Oh … that’s nice. Son of a bitch! Sexy—uh—I mean, soft feet and amazing detergent.
Eat the shiny red apple, Eve …
I’m not going to eat his shirt, but I indulge in one more sniff before—
“Why are you smelling my underwear?”
“Shit!” I jump, tucking the shirt behind my back.
Jake jackknifes to sitting so his face is inches from mine, those deep blue eyes alight from the shard of moonlight filtering in from the tent’s vent. They narrow a fraction as he inspects me kneeled next to his legs and his open duffle bag.
“My phone is dead.” I breathe out past the booming of my racing heart.
“Your phone is dead?”
I nod slowly, staring at his mouth that’s pulled into a firm line fighting something that resembles a smirk.
“And?”
I gulp down an ocean of saliva. “And I need to charge it.”
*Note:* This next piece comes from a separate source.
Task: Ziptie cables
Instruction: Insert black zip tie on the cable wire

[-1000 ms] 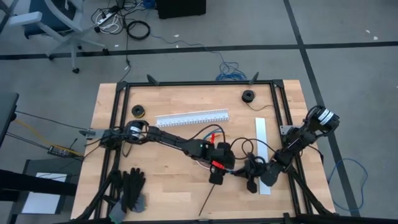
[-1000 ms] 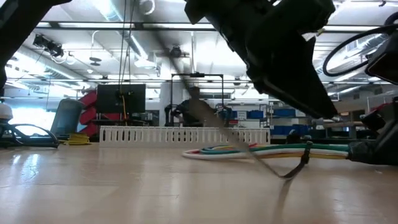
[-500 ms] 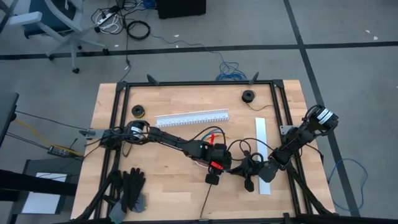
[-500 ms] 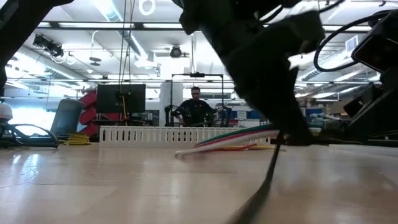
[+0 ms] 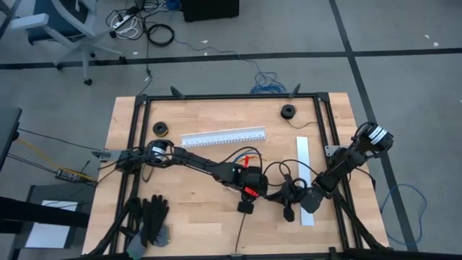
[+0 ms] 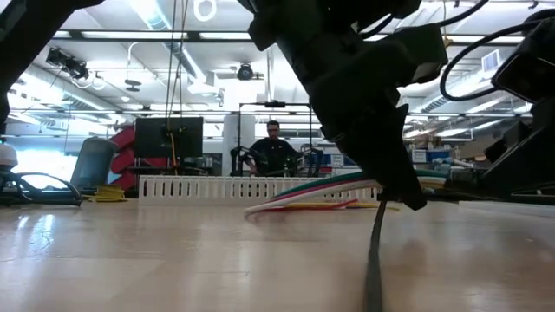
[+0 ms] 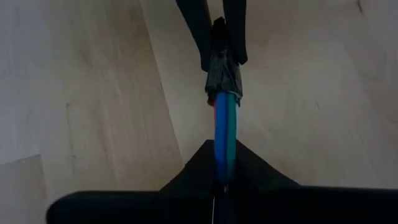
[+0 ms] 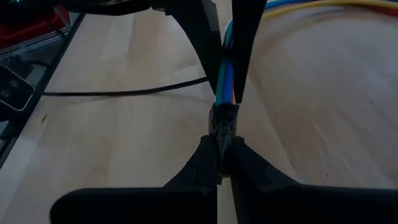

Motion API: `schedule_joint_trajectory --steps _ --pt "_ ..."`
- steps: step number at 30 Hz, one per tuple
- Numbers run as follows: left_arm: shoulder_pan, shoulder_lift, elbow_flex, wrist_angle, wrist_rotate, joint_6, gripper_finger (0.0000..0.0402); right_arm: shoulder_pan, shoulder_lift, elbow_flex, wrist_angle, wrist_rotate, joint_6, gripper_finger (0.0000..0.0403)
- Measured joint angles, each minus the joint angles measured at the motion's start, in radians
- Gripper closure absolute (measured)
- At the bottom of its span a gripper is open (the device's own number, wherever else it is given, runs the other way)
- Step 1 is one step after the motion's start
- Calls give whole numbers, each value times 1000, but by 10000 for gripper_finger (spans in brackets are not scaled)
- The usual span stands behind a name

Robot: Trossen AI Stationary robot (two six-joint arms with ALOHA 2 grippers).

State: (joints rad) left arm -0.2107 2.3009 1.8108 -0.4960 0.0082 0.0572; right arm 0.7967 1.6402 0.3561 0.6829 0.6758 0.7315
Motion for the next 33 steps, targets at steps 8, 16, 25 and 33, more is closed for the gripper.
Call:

I can’t look away from his mouth. It’s nice too.
For fuck’s sake …
Therapy. Lots of therapy.
“And?” He inches his head to the side a fraction.
“I was looking for the key to the truck.”
“In my bag?”
I nod, ripping my focus from his lips to meet his gaze.
Jake surrenders to a cocky smile.
Asshole.
His gaze dips to my mouth, and it does very unwanted things to my body—specifically to parts of my body that are supposed to be on strike from giving a single shit about any man.
“But it’s dark.”
“Yes,” I say with a ridiculous raspiness to my voice.
“So you’re sniffing them out … specifically in my underwear?”
“What?” I jerk my head back.
Playful eyes find mine, underscored by a gotcha grin.
“No, you sicko.”
“Then what’s behind your back.”
“Nothing.” My spine grows an inch. He’s not going to make me squirm—anymore.
“Avery,” he says my name a syllable at a time as he inches closer.
He’s going to kiss me. Why is he going to kiss me? I hate him. And men. And tattoos. And vegans with freakishly soft feet.